I've always been annoyed about superheros wearing capes. Soooo not aerodynamic. And you can't have a cape that is also a hanglider. No. Absolutely no. Furthermore:
Kent Aron Vabø
5. sotgnomen
Physics has long been batman's bitch, and will always do as he says.
6. Dr Science
In the Chris Nolan movies, his cape is made of a material that stiffens and turns into an airfoil when a small electrical charge is applied. Maybe something unspoken like this is also the case in the comics. Bruce Wayne is a billionaire after all!
7. JoeNotCharles
I love how "always show both ears, even in profile" is RIGHT NEXT to an image in profile showing only one ear.
8. Korban
You can tell it's the last day in "Batman Week", and they're really scraping the bottom of the Caped Crusader content barrel.
Sky Thibedeau
9. SkylarkThibedeau
No Capes! Do you remember Thunderhead? Tall, storm powers? Nice man, good with kids. November 15th of '58! All was well, another day saved, when... his cape snagged on a missile fin!

Stratogale! April 23rd, '57! Cape caught in a jet turbine!
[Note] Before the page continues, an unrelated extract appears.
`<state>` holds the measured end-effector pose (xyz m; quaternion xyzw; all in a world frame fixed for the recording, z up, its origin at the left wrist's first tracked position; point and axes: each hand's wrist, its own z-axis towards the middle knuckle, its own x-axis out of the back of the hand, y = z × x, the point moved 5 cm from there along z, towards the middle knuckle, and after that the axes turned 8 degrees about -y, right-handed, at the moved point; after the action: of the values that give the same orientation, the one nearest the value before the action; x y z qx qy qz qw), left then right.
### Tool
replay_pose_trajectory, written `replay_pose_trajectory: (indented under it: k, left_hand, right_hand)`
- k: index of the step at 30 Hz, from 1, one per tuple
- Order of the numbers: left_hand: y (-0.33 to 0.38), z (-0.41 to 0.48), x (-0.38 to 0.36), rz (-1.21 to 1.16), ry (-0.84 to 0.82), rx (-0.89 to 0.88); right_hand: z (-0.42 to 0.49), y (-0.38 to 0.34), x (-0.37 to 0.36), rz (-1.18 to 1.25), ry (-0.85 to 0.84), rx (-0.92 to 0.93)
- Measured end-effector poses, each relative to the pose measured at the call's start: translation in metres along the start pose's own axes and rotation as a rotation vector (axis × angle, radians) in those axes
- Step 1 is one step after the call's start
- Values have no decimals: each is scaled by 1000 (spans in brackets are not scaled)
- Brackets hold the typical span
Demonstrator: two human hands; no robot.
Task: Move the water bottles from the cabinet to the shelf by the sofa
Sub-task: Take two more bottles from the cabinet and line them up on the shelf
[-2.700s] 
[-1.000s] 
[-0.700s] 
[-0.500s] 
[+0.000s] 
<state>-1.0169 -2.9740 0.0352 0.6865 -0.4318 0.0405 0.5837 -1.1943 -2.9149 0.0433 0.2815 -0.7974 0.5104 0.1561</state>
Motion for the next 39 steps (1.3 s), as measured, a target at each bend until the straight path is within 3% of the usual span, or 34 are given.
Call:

Metaman, express elevator! Dynaguy, snagged on takeoff! Splashdown, sucked into a vortex!

10. Hammerlock
Physics? Conservation of matter? Maybe for regular types, but he's the goddamned Batman!
Brandon Daggerhart
11. BDaggerhart
"Physics" is for people who aren't The Goddamned Batman!
Chuk Goodin
12. Chuk
@8, No way is this barrel scraping. It was short, but I liked it.

(I liked the pic at the bottom. "Ears can sweep back for emphasis" -- that must have set WayneTech back a few mil)
Jeff Soules
13. DeepThought
Nah, it's simple. The cape's lined with curtain rods.

He hooks those spiky things on his arms into a special socket so that the whole arm moves like a wing.

. . . sure.
Thomas Keith
14. insectoid
Skylark @9: ROFL!! I was thinking the same thing. Incredibles FTW! ;)

15. batFan
well...physics & comics and all that. but this article is a pile of rubbish. you just cannot compare batsuits/capes across different artists/series. the form is not as rigid as you might think. while stylistic elements are indeed preserved , various aspects of the outfit changes . Anyways, I am not saying that you cannot spot inconsistency within the same episode/comic but that this attempt at an article was lazy & lame.
16. DarrenJL
More Bat-hate from Mr. Padnick, this time with physics™! You know what else Batman can't do? Swing from building to building. Have grappling hooks that pull him up without some sort of engine. Go to the bathroom on those rooftops without taking off his whole outfit, apparently. And on and on and on. It's a comic, Mr. Padnick (or in this case, a cartoon).

What's your next big expose.... Donald Duck... Ducks can't really talk!

17. JNasty
I hope your next piece will tackle the disgustingly fake notion that there is a planet called Krypton, upon which a race of beings evolved that are similar to humans in every way except that their cells become supercharged with magical powers when exposed to yellow sunlight.